Taux de chômage élevé
Pour la population, la coupe est pleine. Après une réunion tenue à la mairie de quartier avec des associations, la ville et la préfecture ont envisagé établir un « couvre-feu qui viserait les personnes mineures dans le périmètre des quartiers concernés », mais le maire Jean-Luc Moudenc (LR) y a renoncé pour l’instant et « attend surtout des mesures concrètes du plan Borloo ». Un salarié de la régie de quartier de Bellefontaine, qui souhaite rester anonyme, estime que « ça ne servirait à rien. Les jeunes se font contrôler et harceler par les flics chaque soir. Ici, c’est du boulot qu’il faut, du respect envers les habitants ». Le taux de chômage grimpe jusqu’à 40 % par endroits.

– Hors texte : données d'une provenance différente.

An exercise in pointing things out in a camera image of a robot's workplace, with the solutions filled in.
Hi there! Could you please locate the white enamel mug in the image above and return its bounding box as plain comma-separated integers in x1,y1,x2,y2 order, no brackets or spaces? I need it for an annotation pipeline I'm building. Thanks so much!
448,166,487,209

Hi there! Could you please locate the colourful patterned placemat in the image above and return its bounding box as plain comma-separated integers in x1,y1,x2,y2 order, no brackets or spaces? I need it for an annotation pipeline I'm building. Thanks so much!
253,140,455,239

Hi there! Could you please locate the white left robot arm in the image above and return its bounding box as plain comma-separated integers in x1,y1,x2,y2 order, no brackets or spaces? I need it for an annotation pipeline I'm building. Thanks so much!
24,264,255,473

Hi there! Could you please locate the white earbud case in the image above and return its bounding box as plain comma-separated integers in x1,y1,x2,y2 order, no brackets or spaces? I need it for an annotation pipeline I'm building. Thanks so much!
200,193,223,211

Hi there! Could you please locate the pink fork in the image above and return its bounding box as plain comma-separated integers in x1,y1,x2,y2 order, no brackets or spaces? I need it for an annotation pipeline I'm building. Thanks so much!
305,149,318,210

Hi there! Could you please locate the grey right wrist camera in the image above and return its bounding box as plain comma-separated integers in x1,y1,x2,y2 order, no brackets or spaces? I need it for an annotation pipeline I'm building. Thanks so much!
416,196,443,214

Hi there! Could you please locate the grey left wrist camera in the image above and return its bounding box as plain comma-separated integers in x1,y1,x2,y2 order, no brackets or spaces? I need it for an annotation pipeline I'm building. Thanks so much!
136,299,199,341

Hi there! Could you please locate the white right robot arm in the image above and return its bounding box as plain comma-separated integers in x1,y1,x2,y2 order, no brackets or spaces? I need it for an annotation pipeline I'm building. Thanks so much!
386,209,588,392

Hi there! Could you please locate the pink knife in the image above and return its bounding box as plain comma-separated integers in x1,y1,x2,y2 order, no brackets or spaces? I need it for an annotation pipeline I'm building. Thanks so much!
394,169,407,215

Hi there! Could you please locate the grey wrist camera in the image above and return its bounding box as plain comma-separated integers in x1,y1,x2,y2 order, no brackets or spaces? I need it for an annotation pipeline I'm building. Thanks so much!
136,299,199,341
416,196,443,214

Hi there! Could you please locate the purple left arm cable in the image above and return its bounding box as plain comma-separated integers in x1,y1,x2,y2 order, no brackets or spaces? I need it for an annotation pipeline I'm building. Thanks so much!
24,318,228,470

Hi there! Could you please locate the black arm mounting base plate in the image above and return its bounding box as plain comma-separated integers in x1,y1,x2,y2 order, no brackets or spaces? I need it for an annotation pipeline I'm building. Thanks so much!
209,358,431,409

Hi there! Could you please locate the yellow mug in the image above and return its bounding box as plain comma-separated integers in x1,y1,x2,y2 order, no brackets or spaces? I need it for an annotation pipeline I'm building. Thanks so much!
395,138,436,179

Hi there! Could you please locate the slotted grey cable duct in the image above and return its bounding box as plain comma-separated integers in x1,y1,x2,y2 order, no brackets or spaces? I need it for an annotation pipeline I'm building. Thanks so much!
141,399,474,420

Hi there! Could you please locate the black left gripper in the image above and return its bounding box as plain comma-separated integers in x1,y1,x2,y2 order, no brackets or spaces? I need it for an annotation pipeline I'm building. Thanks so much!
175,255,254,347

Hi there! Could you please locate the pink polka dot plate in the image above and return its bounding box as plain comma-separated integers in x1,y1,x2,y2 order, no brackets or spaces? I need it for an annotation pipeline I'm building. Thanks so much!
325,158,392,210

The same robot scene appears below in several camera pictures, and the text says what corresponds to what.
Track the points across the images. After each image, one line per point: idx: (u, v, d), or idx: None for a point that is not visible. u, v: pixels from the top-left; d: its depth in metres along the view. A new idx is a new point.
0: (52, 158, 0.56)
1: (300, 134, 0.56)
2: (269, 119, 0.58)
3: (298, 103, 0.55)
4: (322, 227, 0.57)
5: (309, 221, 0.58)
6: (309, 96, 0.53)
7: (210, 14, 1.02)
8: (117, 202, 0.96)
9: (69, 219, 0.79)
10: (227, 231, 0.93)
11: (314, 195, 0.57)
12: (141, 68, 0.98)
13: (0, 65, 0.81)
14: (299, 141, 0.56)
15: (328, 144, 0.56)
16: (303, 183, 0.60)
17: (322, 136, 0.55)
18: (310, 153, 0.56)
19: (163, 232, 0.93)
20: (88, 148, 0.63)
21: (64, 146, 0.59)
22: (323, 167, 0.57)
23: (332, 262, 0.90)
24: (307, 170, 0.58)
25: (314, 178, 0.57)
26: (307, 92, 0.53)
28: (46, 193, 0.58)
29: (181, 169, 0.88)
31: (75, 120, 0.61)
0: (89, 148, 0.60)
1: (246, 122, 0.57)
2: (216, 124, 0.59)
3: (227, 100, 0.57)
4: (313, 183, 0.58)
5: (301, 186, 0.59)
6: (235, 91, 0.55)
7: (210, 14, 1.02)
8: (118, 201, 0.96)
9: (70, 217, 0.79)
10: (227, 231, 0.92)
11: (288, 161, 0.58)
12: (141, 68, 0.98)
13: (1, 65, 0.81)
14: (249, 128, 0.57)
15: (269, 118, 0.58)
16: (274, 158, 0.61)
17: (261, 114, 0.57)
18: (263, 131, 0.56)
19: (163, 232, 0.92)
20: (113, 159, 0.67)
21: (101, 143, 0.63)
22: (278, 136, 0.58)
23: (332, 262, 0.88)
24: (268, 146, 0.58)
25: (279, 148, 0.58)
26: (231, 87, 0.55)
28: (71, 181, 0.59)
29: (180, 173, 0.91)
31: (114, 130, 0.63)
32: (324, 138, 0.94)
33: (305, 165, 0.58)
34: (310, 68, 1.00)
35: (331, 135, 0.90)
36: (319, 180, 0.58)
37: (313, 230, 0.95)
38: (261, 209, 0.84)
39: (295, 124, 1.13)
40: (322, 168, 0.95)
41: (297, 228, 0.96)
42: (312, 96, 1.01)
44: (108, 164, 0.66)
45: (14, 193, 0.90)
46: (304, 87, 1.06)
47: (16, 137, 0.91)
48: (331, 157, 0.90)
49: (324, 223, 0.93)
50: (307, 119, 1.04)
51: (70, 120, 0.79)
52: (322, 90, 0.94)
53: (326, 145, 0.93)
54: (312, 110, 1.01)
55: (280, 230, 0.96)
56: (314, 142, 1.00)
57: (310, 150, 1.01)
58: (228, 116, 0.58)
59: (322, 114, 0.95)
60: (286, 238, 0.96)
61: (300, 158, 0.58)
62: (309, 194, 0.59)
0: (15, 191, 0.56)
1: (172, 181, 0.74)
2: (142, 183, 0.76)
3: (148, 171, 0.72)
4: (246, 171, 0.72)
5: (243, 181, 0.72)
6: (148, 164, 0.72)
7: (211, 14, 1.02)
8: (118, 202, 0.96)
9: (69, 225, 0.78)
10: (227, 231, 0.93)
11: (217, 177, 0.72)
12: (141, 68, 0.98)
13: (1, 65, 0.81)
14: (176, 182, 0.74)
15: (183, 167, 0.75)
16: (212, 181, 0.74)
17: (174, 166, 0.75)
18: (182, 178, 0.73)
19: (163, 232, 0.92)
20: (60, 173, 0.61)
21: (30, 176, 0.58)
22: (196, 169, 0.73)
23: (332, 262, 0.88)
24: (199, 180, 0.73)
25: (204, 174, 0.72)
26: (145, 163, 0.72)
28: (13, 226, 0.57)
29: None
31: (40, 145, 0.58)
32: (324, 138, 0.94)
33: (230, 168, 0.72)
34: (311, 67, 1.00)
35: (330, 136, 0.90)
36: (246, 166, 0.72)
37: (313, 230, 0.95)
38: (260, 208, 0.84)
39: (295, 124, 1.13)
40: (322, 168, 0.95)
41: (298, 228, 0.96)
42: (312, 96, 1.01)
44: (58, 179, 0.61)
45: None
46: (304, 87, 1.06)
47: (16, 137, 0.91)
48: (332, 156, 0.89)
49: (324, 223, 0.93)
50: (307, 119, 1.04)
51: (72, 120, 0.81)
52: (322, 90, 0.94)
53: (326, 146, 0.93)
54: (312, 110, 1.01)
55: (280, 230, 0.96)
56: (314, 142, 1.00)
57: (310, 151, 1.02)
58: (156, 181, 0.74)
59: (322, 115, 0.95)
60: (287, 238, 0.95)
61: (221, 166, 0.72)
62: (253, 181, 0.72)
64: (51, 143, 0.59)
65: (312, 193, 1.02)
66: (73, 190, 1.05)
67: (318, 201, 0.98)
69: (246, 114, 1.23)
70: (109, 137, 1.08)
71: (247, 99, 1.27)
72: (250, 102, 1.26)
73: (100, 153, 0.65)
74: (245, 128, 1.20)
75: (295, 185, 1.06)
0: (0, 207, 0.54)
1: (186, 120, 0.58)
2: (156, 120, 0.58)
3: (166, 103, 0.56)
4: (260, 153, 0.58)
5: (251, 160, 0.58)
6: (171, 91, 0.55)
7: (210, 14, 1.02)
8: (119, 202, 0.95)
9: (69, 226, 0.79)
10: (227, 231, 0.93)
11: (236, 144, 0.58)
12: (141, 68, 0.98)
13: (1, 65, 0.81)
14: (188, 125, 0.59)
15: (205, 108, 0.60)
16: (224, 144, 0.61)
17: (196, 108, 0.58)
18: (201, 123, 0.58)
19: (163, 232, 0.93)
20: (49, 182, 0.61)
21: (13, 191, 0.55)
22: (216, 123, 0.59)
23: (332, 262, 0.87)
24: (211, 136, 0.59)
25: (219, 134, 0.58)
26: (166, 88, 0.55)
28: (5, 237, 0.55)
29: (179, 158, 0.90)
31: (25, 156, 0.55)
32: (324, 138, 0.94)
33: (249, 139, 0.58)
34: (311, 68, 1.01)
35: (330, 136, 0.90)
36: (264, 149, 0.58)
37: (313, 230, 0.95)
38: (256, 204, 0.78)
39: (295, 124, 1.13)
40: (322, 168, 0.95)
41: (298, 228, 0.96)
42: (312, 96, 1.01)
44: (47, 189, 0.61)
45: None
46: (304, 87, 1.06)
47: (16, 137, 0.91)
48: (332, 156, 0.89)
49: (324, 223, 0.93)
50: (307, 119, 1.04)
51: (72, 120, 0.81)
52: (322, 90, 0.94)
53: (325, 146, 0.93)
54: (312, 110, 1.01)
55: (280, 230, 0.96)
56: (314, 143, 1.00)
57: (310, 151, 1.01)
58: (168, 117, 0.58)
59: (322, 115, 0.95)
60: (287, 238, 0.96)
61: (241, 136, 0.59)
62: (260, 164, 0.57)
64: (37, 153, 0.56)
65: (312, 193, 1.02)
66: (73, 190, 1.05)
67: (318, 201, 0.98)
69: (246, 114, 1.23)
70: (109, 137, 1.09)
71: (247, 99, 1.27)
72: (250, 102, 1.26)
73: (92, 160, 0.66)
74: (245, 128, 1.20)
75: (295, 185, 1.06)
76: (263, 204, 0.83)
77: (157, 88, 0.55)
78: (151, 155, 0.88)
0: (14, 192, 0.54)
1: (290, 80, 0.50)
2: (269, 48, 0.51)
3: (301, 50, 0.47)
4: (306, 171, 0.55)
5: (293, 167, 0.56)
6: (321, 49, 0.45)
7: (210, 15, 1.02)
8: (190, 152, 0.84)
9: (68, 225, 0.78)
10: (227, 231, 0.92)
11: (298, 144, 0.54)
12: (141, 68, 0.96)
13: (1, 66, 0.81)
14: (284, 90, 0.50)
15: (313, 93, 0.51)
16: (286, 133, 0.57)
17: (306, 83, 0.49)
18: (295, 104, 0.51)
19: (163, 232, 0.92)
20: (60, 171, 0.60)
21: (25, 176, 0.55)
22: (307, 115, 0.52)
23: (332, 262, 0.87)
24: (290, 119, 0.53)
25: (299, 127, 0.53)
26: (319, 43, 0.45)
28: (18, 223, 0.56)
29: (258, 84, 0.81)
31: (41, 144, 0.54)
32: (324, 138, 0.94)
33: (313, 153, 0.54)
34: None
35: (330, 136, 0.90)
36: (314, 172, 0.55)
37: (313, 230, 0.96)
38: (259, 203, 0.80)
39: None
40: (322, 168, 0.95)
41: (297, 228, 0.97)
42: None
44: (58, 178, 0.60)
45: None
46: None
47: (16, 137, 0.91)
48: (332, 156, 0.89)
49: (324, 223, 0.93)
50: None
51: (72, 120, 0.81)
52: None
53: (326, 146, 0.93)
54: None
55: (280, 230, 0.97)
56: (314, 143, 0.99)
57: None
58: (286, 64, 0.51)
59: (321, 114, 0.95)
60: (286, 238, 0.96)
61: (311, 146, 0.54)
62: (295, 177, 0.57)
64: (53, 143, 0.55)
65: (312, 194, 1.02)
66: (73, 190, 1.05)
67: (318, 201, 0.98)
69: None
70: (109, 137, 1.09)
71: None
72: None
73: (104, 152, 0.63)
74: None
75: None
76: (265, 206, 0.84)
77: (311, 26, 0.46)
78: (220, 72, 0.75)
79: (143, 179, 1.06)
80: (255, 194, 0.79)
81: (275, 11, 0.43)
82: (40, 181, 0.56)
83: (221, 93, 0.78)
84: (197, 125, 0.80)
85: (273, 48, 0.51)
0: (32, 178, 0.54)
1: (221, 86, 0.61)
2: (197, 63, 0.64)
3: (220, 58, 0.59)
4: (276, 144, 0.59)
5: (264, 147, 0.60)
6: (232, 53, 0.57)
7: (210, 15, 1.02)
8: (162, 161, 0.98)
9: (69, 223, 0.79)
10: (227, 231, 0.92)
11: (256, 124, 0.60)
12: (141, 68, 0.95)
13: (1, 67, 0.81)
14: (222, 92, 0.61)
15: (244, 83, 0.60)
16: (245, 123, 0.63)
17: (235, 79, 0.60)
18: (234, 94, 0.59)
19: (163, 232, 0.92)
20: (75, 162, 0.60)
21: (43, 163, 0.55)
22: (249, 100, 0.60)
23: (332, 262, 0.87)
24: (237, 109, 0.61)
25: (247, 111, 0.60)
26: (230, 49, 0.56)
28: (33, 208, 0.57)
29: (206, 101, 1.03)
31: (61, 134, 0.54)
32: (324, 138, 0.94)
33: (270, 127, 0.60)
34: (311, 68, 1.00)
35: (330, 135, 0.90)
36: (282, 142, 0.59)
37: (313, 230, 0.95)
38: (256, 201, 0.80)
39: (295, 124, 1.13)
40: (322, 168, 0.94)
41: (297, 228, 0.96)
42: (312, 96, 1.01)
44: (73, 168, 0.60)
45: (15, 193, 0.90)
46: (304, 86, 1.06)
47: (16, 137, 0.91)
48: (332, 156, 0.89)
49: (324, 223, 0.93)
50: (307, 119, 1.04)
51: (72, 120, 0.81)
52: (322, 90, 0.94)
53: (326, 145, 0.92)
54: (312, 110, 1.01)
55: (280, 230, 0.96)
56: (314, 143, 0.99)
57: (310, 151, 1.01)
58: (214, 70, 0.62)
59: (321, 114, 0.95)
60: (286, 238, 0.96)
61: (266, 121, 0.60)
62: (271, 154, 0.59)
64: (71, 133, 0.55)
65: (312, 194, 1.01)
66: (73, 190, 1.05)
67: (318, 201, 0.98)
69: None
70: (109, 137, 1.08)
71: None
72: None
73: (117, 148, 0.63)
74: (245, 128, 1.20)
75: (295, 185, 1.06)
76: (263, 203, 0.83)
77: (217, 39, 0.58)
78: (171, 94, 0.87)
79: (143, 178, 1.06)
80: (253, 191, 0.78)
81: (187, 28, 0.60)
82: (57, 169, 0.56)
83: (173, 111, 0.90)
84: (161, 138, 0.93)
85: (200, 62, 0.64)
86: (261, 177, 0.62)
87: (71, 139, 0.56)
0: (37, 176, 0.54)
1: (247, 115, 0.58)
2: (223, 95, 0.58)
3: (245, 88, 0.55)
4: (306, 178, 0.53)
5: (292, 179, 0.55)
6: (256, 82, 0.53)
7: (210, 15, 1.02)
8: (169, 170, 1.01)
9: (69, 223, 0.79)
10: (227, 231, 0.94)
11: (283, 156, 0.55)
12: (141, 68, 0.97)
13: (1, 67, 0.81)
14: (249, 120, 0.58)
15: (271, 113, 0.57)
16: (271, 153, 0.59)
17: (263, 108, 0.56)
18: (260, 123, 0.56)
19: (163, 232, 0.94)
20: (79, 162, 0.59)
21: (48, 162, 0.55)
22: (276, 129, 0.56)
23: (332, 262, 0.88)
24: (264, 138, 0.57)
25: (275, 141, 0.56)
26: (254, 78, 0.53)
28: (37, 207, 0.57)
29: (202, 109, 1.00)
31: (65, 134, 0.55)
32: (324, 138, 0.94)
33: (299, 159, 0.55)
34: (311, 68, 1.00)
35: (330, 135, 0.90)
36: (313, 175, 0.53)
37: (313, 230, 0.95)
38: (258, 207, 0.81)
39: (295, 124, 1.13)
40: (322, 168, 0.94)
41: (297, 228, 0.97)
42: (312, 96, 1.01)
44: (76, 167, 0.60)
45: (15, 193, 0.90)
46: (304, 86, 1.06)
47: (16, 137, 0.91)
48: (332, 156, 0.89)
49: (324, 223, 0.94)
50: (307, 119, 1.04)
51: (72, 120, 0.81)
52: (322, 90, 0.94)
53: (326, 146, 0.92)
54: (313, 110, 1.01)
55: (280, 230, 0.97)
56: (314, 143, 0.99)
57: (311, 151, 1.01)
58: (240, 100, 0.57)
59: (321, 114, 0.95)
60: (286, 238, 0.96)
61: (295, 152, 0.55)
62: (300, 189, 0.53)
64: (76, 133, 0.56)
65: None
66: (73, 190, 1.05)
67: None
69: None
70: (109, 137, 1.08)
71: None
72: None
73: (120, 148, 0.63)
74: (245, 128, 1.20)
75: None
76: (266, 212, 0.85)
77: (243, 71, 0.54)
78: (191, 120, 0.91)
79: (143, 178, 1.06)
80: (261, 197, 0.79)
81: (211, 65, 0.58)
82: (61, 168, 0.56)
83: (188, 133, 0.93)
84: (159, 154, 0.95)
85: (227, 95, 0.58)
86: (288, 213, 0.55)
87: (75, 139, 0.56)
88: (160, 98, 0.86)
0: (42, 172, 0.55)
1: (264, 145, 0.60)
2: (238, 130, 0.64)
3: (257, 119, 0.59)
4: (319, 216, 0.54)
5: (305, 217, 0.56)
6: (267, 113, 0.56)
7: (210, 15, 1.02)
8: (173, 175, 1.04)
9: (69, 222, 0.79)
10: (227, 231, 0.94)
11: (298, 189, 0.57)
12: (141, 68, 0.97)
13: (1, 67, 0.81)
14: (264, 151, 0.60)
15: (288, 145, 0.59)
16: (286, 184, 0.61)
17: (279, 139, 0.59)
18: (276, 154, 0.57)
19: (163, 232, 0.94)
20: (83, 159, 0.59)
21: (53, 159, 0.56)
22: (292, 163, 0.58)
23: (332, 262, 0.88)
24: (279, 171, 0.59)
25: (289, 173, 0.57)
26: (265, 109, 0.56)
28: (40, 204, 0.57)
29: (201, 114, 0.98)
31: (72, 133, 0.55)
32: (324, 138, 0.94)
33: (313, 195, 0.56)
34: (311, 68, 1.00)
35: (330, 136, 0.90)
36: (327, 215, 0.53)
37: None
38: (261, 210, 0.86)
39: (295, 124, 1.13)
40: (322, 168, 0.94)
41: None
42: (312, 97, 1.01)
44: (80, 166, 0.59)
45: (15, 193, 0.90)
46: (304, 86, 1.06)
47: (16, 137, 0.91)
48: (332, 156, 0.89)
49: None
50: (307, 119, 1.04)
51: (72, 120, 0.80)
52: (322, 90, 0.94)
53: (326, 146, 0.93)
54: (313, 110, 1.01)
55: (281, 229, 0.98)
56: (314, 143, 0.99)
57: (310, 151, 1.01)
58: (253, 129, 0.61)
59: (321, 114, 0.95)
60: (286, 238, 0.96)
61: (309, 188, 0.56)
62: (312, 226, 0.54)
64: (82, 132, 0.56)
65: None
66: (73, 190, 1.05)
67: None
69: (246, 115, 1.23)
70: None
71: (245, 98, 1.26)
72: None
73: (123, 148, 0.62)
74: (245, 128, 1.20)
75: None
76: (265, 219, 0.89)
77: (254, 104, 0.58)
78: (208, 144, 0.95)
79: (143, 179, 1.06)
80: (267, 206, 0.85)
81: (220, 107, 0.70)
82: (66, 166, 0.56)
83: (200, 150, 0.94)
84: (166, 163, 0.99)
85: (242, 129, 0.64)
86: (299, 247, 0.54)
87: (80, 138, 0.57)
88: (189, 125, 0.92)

A Bellefontaine, où la population a été divisée par deux en quelques années, passant de 15 000 à 8 000 habitants après la démolition de barres, l’emblématique PMU du rond-point est à vendre. Kaddour, qui tient ce rare café, est « à bout », tandis que deux collèges vont déménager. Au bord du lac de la Reynerie, la mission locale se cache derrière de grands grillages et un restaurant a fermé depuis bien longtemps. En visite le 9 mars dernier, le ministre de l’intérieur, Gérard Collomb, a annoncé trente fonctionnaires de plus pour la police de sécurité et du quotidien du Mirail. Un dispositif qui rappelle l’ancienne police de proximité, mise en place en 1998. Débarqué sèchement par Nicolas Sarkozy, alors ministre de l’intérieur, le patron départemental de la police, Jean-Pierre Havrin, avait encaissé, mais jugeait alors que « cette disparition faisait perdre quinze ans d’efforts sur le terrain, de liens forts tissés avec les habitants ». C’était en 2003.